Thursday, November 25, 2010

on Thanksgiving

            On Sunday, when I was at church, the discussion, given that Thanksgiving was upcoming, was based on Ps. 100.  Specifically, the theme was the question, “What are you thankful for?”  I said a few general things, but the last couple of days, I became more focused on the question.  Possibly, it is due to my recognition that, in my mind, I have been more focused on my complaints about this and that.  I know no one really wants to hear that.  Complaining can be useful to everyone at the right time and place.  The Reformation, most wars for independence, and all social protests are complaints.  Today, the point came to my mind even more, as my body started hurting more and more as the work day went on, and eased off more slowly than usual as I got home and to some degree rested.
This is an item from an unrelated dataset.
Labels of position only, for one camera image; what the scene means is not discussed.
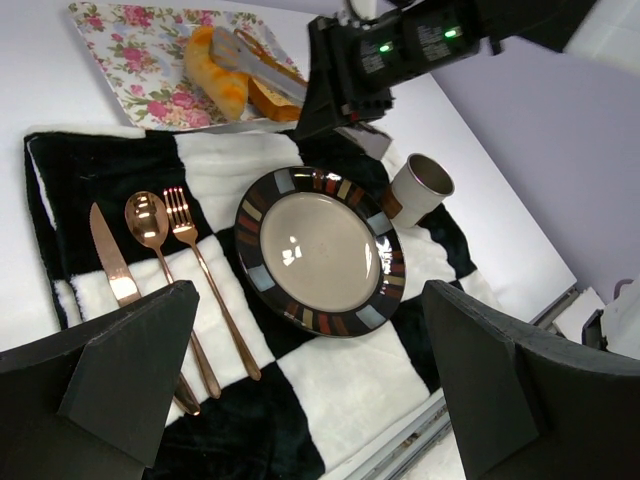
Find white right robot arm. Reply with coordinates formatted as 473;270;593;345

            I am appreciative for the freedom we have in the U.S.  I say this fully recognizing that this statement is all too often tied to a superpatriotic rant against perceived (sometimes real) enemies.  A huge portion of standing as a person desiring to live for Jesus in this culture is standing against a wishy-washy status quo.  The trick is how to do so rightly. I appreciate a warm or cool house to live in, warm, clean water, safe medicine to help keep me going—odds are extremely good I wouldn’t be here now without it.  The radio and TV let me know what’s going on in the world around me, and remind me of all kinds of situations I can be thankful not to be in.  Maybe I should be in one of those places, but if so, that would be based on a sin of omission a long time ago.  I can complain about not having a full time job, but I’m not certain I could physically do it if I had it, so I can appreciate having the part time job I do.  If I was busy all the time, as I was for years, I wouldn’t have the time to think about this writing.
            I am thankful that God has allowed me the experiences that I’ve had in my life.  I am totally certain that it has been easier to accept various truth the Holy Spirit has led me into over the years because my paycheck wasn’t tied to clinging to the status quo.  I think back that, when I started college, I thought I would wind up being a teacher and football coach.  Today, I couldn’t picture screaming at people to get them to do their best.  I know that it works in sports, military, and some other things, but it really isn’t my personality.
            I’m thankful for where I’ve been and what I’ve seen.  While in college, during breaks, I traveled to both coasts.  I’ve gotten to duck over the border into Canada (no big deal) and Mexico (bigger deal, given, all of a sudden, I can’t speak to people).  Many people have done far more traveling, but, at this point, all I want is to help one person in the way I can, and when I accomplish that, help another.  I (almost assuredly) won’t be remembered in two generations, but then, neither you nor I can name the top assistants to the great leaders of history, and if you can, you can’t name the food taster.
            I appreciate that I live in a place that rarely gets snow.  I grew up in Michigan, and I remember one Thanksgiving, when I was in college, crawling at 20 mph from campus to my mom and aunt’s house on Thanksgiving morning when the roads were snowy/icy.  Somebody’s got to live in those areas—I did for 40 years—but I’m glad not to anymore.  I don’t care for my beginning not to like it when its hot, as I started to last summer. 
            I give thanks for my family.  There isn’t much—the only close relatives I’m in contact with are my wife, son, and grandson.  Oftentimes, I’m sure I’m less than the most pleasant person to be around, but its not intentional, even though I don’t know how to prove that.  There’s plenty of people sitting around alone, and I’m glad not to be one of them.
            I thank God what He’s done in my life.  I am thankful that the Holy Spirit spoke into my spirit, and I turned my life over to Him when I was about 15.  There’s so many bigger mess ups one can make when one is an adult.  Paul wrote that one is a slave to Jesus and free from sin or vice versa.  Being a slave to sin as an adult can be so much more dangerous.  I am certain that I’ve made many mess ups in hearing His direction over the years, but to still be loved and guided by Him is a thing I’m thankful for.
            When my son was small, he was entertained by a commercial in a children’s program that had a line, “Your father likes lima beans.”  It was funny because I always did like lima beans, unlike my wife and just about anybody else in the family. 
            I know I could go on and on.  While writing this a few minutes ago, Music Choice on cable tv played Matthew West’s “The Motions”.  I know the story about West not knowing for months whether he would be able to sing because of voice box surgery.  I know it gets to be as my body starts working less optimally.  It makes one thankful for everything.  My response to being thankful is “God, how can I use what ever it is I have in me to honor You?”